Probing Graph Neural Network Activation Patterns Through Graph Topology

TL;DR

This work reframes curvature as a diagnostic probe for understanding when and why graph learning fails, and identifies a systemic \textit{curvature shift}: global attention mechanisms exacerbate topological bottlenecks, drastically increasing the prevalence of negative curvature.

Abstract

Curvature notions on graphs provide a theoretical description of graph topology, highlighting bottlenecks and denser connected regions. Artifacts of the message passing paradigm in Graph Neural Networks, such as oversmoothing and oversquashing, have been attributed to these regions. However, it remains unclear how the topology of a graph interacts with the learned preferences of GNNs.
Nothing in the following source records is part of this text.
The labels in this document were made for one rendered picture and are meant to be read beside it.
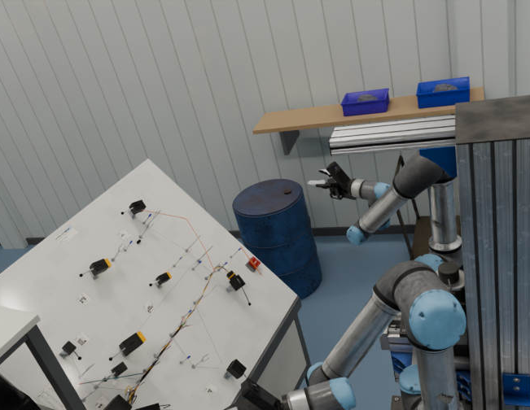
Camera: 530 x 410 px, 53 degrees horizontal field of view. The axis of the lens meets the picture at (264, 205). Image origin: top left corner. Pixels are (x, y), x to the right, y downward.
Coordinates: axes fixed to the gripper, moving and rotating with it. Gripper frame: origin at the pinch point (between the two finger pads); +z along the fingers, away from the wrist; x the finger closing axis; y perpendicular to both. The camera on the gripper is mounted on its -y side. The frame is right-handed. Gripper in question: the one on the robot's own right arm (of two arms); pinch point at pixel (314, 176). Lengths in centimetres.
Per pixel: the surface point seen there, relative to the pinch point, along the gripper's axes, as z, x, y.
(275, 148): 159, 118, 87
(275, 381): 18, -51, 92
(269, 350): 14, -49, 68
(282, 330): 17, -36, 70
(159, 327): 34, -79, 28
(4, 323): -6, -123, -44
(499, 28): 3, 193, 26
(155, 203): 71, -37, 3
Through Massive Activations, which correspond to extreme edge activation values in Graph Transformers, we probe this correspondence. Our findings on synthetic graphs and molecular benchmarks reveal that MAs do not preferentially concentrate on curvature extremes, despite their theoretical link to information flow. On the Long Range Graph Benchmark, we identify a systemic \textit{curvature shift}: global attention mechanisms exacerbate topological bottlenecks, drastically increasing the prevalence of negative curvature. Our work reframes curvature as a diagnostic probe for understanding when and why graph learning fails.

Figures (10)

• Figure 1: The standard barbell graph (a.), the simple modified barbell graph (b.) and the extended modified barbell graph (c.) considered. The source node (orange) contains a signal to be received by the target node (blue). The modified barbells add one or more dummy cliques containing nodes with no information about the task. These dummy cliques contain a dummy signal node (pink). The green bridge connects the source and target cliques (task-relevant), while pink bridges connect dummy cliques to the target (task-irrelevant).
• Figure 2: Activation Ratios for the three barbell graphs: standard (a., d.), modified (b., e.) and extended modified (c., f.). The top row (a., b., c.) shows the ratios when the edge features are topologically accurate, while the bottom row (d., e., f.) when the features are permuted. The dummy bridges in the modified and extended activation ratios for the task-relevant bridge edge (green) and the dummy bridges (blue) in the modified datasets show the same (or higher) activation ratios. Note the log-scale on the $y$-axis.
• Figure 3: Proportions of massively activated edges (based on 95th percentile) within each curvature value per model and per dataset ( (a.) ZINC (b.) Tox21) We show for each curvature value (x-axis) the relative proportion (model-wise) of edges that have been designated as massively active. For each model we shade the region based on number of edges that are present relative to all massively activated edges of that model
• Figure 4: Enrichment values for all three models over both datasets: ZINC (a.) and Tox21 (b.). The enrichment values show that the relation between curvature and massive activations is non-monotonic, where topological bottlenecks (indicated by extreme negative curvatures) are marginally over-represented. Additionally, positively curved edges are also over-represented. The dotted line indicates $E = 1$ meaning no over- or underrepresentation.
• Figure 5: Layer-wise evolution of activation ratios of MAs across curvature bins for Tox21 (a) and ZINC (b). Each panel corresponds to a BFc value and lines show mean activation ratio per layer. ZINC exhibits uniform early-layer decay across all curvature values, while Tox21 maintains elevated ratios throughout, with GT showing late-layer spikes at negative curvatures.